## TASK ITEM
Read through the material below and find each line that has the word "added"; copy it.
** Opening INFORMATION SHOWN block **
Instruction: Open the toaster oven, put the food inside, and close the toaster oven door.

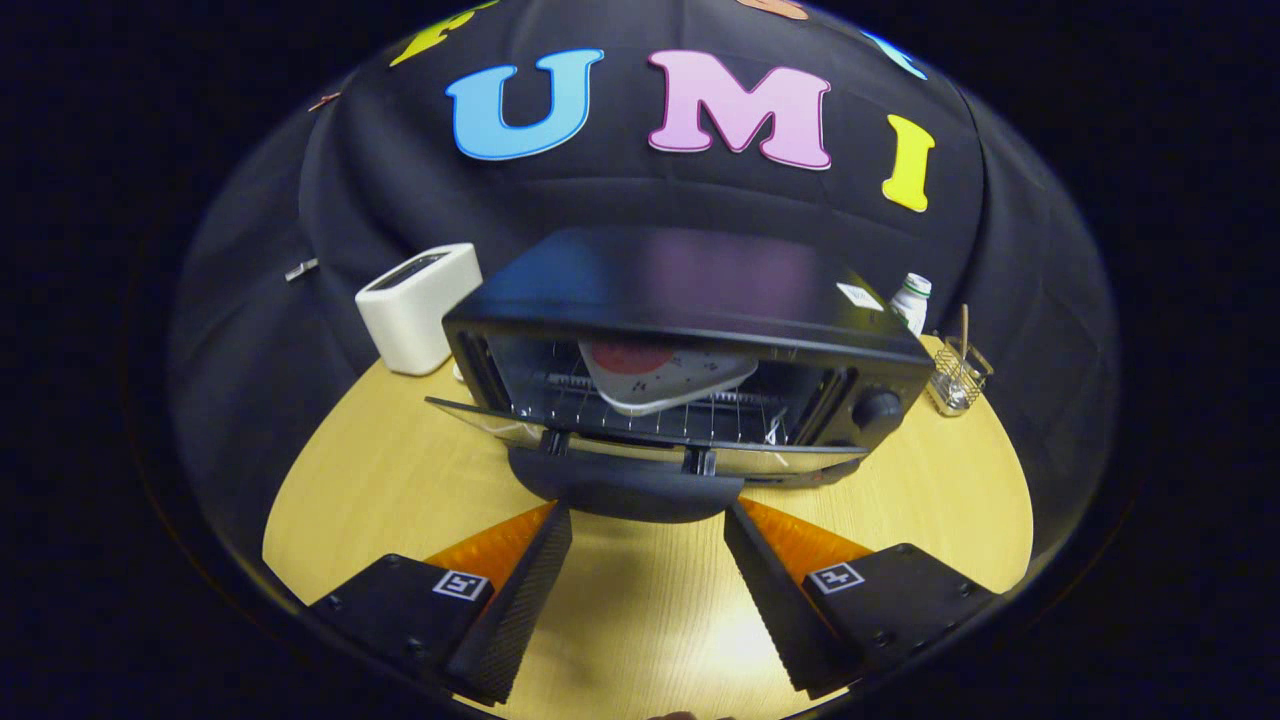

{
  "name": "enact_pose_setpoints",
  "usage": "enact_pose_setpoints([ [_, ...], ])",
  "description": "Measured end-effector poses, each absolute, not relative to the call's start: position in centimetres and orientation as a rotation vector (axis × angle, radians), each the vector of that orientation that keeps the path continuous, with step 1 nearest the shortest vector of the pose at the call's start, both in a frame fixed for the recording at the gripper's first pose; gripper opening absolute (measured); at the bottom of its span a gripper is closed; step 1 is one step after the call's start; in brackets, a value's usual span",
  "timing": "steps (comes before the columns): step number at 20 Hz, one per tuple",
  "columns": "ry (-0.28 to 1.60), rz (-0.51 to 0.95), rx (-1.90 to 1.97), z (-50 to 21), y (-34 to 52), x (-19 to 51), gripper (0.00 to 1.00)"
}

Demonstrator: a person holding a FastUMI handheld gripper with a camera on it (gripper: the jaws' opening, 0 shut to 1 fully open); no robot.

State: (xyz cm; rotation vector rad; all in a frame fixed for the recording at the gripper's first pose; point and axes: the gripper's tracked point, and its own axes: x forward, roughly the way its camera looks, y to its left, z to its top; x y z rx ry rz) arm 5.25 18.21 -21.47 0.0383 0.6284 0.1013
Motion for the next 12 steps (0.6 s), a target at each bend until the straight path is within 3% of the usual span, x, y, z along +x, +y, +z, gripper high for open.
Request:
enact_pose_setpoints([
  [7, 0.348, 0.190, 0.056, -10.7, 17.2, 6.2, 0.99],
  [12, 0.161, 0.168, 0.034, -3.7, 11.6, 5.0, 0.99],
])
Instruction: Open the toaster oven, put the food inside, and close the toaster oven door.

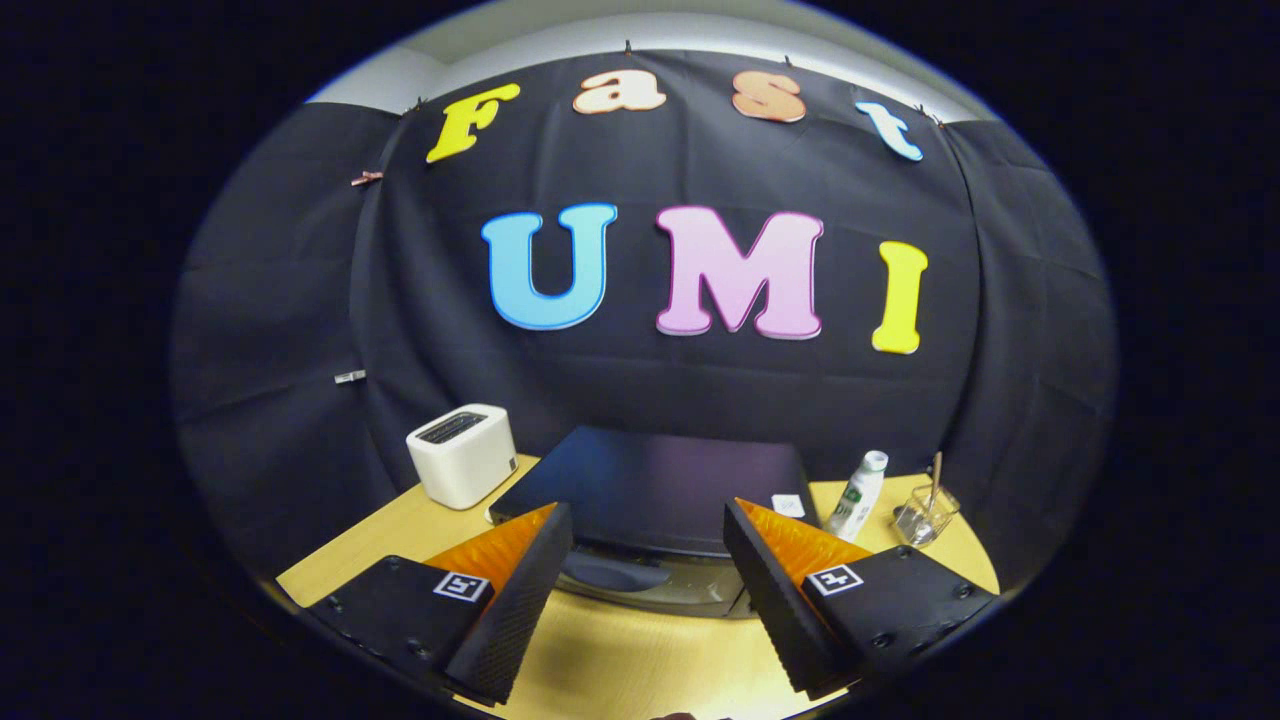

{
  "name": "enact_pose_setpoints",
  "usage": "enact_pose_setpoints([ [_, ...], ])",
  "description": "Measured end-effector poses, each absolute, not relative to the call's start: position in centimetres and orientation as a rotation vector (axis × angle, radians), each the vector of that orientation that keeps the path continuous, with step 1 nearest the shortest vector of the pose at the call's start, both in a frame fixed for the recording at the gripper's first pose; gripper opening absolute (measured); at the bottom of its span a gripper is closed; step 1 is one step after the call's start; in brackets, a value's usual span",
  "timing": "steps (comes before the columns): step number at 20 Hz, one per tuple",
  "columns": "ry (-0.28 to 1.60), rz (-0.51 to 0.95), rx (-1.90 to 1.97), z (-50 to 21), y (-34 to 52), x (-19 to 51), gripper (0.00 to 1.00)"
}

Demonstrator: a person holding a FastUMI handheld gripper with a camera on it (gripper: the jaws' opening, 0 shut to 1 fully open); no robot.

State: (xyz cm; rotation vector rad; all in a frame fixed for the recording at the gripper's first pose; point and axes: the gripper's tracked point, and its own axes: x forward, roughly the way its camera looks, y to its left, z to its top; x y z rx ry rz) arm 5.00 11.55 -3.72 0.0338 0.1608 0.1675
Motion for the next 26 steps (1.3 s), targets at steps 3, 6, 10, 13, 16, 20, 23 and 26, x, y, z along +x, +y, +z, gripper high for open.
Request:
enact_pose_setpoints([
  [3, 0.102, 0.124, 0.035, -1.4, 7.0, 3.5, 0.99],
  [6, 0.058, 0.041, 0.010, -0.1, 1.1, 1.7, 0.98],
  [10, 0.065, -0.083, 0.034, -0.2, -6.0, -0.9, 0.98],
  [13, 0.072, -0.152, 0.070, -0.3, -9.7, -2.4, 0.98],
  [16, 0.048, -0.211, 0.043, 0.7, -12.8, -3.6, 0.98],
  [20, 0.018, -0.230, 0.060, 2.1, -13.8, -3.9, 0.98],
  [23, 0.006, -0.211, 0.078, 2.6, -12.9, -3.2, 0.98],
  [26, 0.018, -0.169, 0.099, 2.6, -11.0, -2.4, 0.98],
])
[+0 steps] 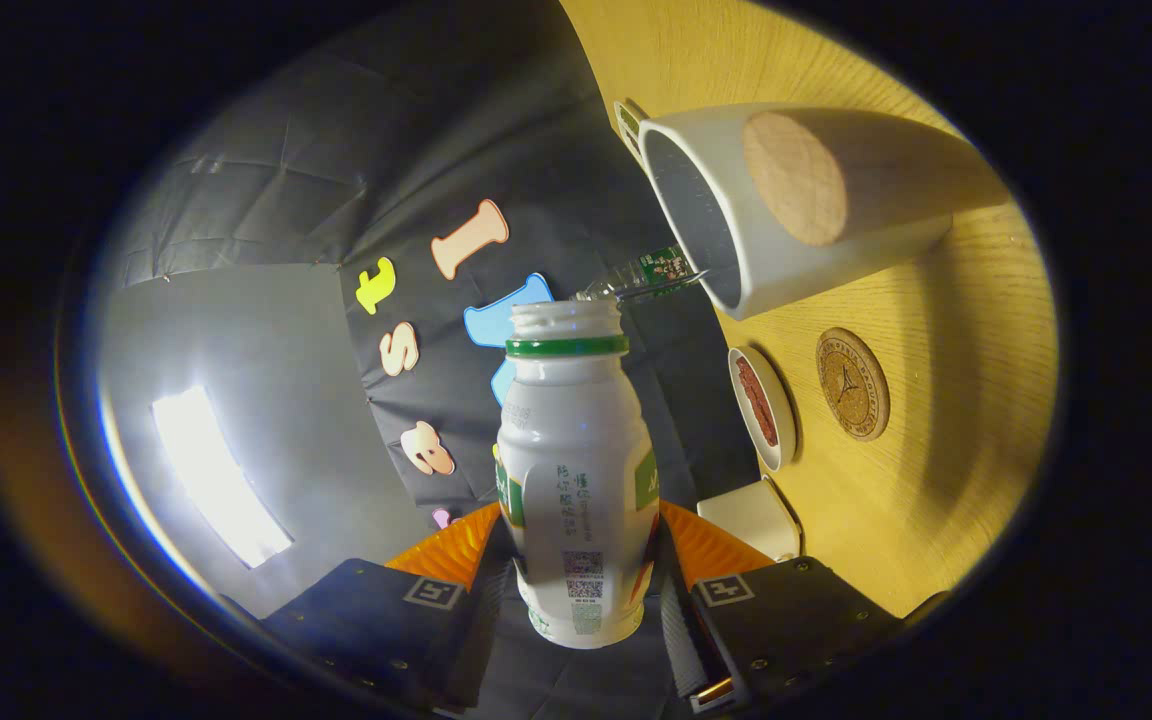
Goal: Take the bottle from table, then pour the juice into the cup, finally place the bottle on the coaster
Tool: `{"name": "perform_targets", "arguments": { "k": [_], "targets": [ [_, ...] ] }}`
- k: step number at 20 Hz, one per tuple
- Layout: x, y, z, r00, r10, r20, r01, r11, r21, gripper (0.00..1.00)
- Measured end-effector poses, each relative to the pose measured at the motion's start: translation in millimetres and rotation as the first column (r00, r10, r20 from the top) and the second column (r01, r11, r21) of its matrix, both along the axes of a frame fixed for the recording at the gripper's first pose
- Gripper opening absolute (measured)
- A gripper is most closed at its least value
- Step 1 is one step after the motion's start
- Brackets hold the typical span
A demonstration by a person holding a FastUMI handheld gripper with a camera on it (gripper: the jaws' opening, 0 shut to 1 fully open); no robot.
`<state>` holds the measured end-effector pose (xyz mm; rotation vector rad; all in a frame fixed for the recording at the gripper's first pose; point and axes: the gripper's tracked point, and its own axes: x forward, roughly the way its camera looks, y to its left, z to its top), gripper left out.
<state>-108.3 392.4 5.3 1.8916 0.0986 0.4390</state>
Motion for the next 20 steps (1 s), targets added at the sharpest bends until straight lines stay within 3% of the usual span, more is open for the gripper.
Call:
{"name": "perform_targets", "arguments": {
  "k": [20],
  "targets": [
    [-0.8, -1.2, 0.3, 1.000, -0.013, -0.013, 0.013, 0.999, 0.033, 0.69]
  ]
}}
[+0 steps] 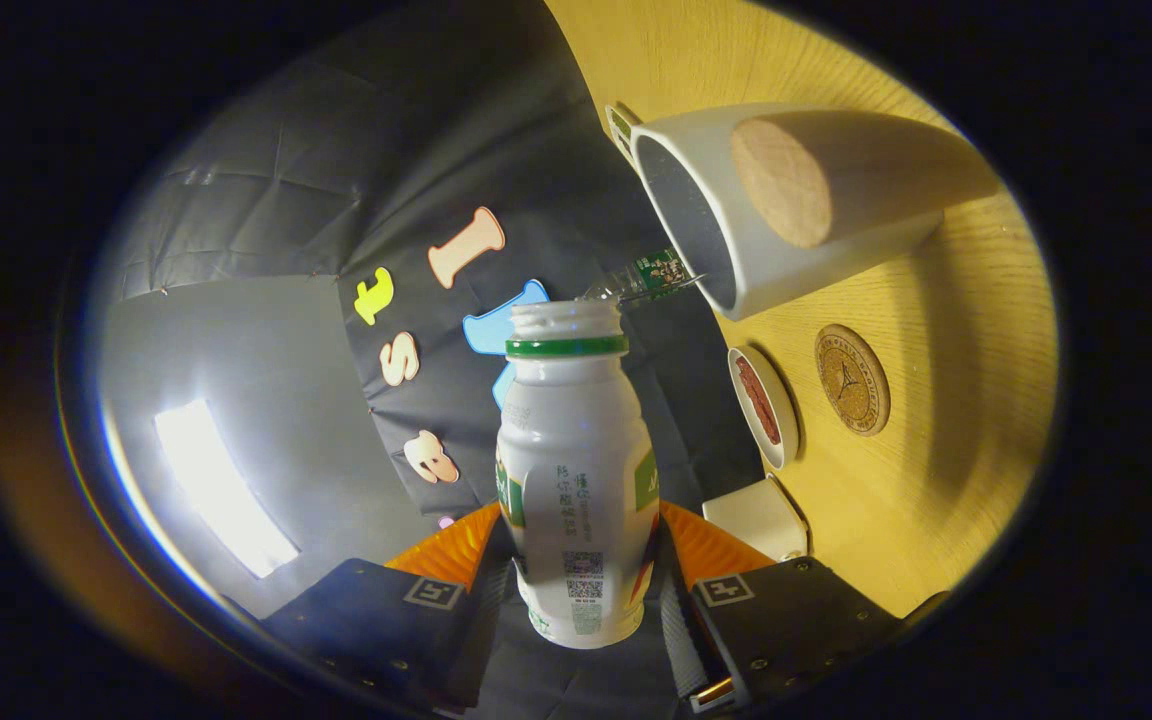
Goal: Take the bottle from table, then pour the juice into the cup, finally place the bottle on the coaster
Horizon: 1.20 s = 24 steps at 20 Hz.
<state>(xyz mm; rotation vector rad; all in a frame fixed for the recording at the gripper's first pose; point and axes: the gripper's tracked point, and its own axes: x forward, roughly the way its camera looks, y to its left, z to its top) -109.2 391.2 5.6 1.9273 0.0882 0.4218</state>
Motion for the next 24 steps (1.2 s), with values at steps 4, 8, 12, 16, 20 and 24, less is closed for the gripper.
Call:
{"name": "perform_targets", "arguments": {
  "k": [4, 8, 12, 16, 20, 24],
  "targets": [
    [0.1, -0.2, 0.0, 1.000, -0.004, -0.002, 0.004, 1.000, 0.009, 0.69],
    [0.0, -0.3, -0.2, 1.000, -0.007, -0.006, 0.007, 1.000, 0.014, 0.70],
    [0.3, -0.2, 0.0, 1.000, -0.009, -0.011, 0.010, 1.000, 0.019, 0.70],
    [0.0, -0.7, -0.4, 1.000, -0.012, -0.019, 0.013, 0.999, 0.031, 0.70],
    [0.8, 0.5, 0.1, 1.000, -0.011, -0.027, 0.012, 0.999, 0.035, 0.70],
    [0.5, -0.3, -1.0, 0.999, -0.016, -0.038, 0.018, 0.998, 0.058, 0.70]
  ]
}}
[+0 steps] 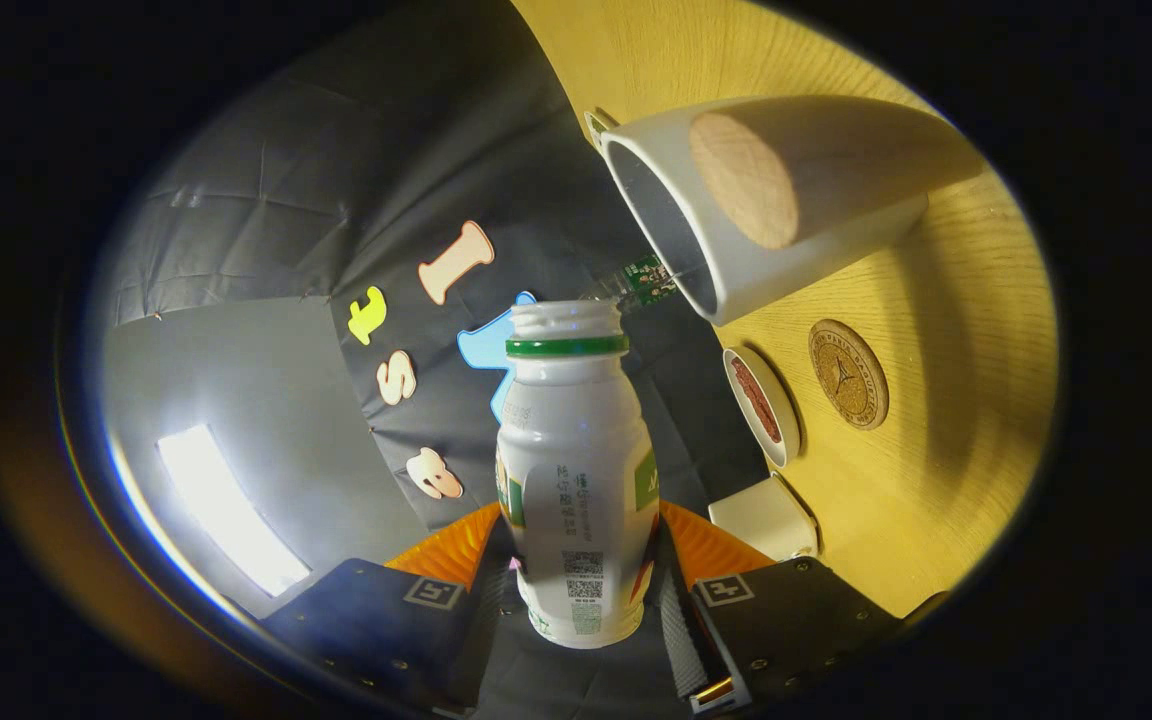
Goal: Take the bottle from table, then pour the juice into the cup, finally place the bottle on the coaster
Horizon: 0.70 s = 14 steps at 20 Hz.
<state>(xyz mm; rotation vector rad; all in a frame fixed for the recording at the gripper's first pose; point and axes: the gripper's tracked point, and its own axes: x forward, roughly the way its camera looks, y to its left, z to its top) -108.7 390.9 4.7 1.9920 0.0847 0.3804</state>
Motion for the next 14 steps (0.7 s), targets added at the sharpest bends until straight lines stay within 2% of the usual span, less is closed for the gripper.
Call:
{"name": "perform_targets", "arguments": {
  "k": [14],
  "targets": [
    [-5.6, -6.5, -3.7, 0.999, -0.041, -0.035, 0.044, 0.994, 0.100, 0.70]
  ]
}}
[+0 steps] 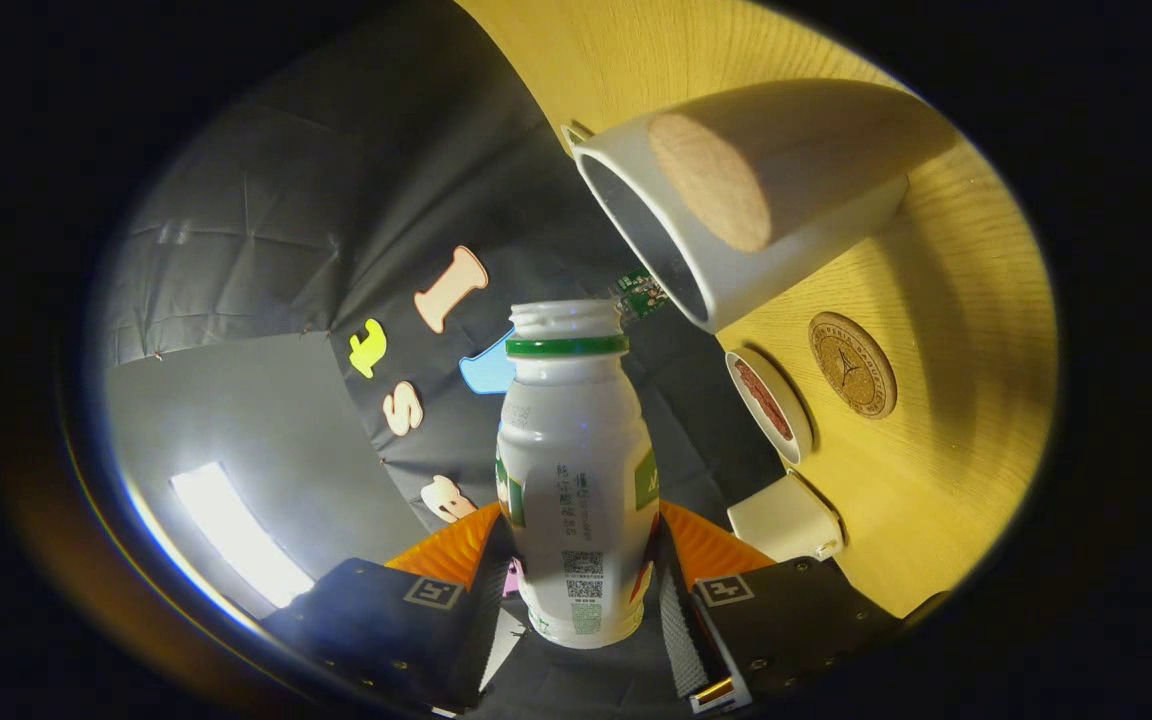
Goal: Take the bottle from table, then pour the juice into the cup, finally place the bottle on the coaster
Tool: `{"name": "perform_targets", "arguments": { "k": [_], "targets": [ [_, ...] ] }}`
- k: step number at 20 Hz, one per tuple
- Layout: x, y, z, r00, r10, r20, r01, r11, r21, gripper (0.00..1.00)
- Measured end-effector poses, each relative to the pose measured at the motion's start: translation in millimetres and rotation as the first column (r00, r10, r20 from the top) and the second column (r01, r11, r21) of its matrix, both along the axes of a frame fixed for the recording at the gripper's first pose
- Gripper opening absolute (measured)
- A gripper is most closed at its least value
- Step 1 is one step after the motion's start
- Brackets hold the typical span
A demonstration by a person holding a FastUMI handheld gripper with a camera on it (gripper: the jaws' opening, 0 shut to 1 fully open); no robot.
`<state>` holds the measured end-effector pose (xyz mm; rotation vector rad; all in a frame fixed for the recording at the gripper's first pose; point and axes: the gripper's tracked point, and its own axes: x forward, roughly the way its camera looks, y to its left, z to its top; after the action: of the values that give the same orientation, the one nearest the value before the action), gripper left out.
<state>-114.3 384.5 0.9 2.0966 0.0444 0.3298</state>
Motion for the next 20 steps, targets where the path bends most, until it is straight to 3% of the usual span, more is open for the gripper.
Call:
{"name": "perform_targets", "arguments": {
  "k": [20],
  "targets": [
    [19, -27, 23, 0.992, -0.077, -0.097, 0.096, 0.971, 0.217, 0.70]
  ]
}}
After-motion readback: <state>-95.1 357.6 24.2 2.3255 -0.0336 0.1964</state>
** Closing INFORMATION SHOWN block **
## ANSWER TO THE EXERCISE
Motion for the next 20 steps (1 s), targets added at the sharpest bends until straight lines stay within 3% of the usual span, more is open for the gripper.
Motion for the next 14 steps (0.7 s), targets added at the sharpest bends until straight lines stay within 2% of the usual span, less is closed for the gripper.

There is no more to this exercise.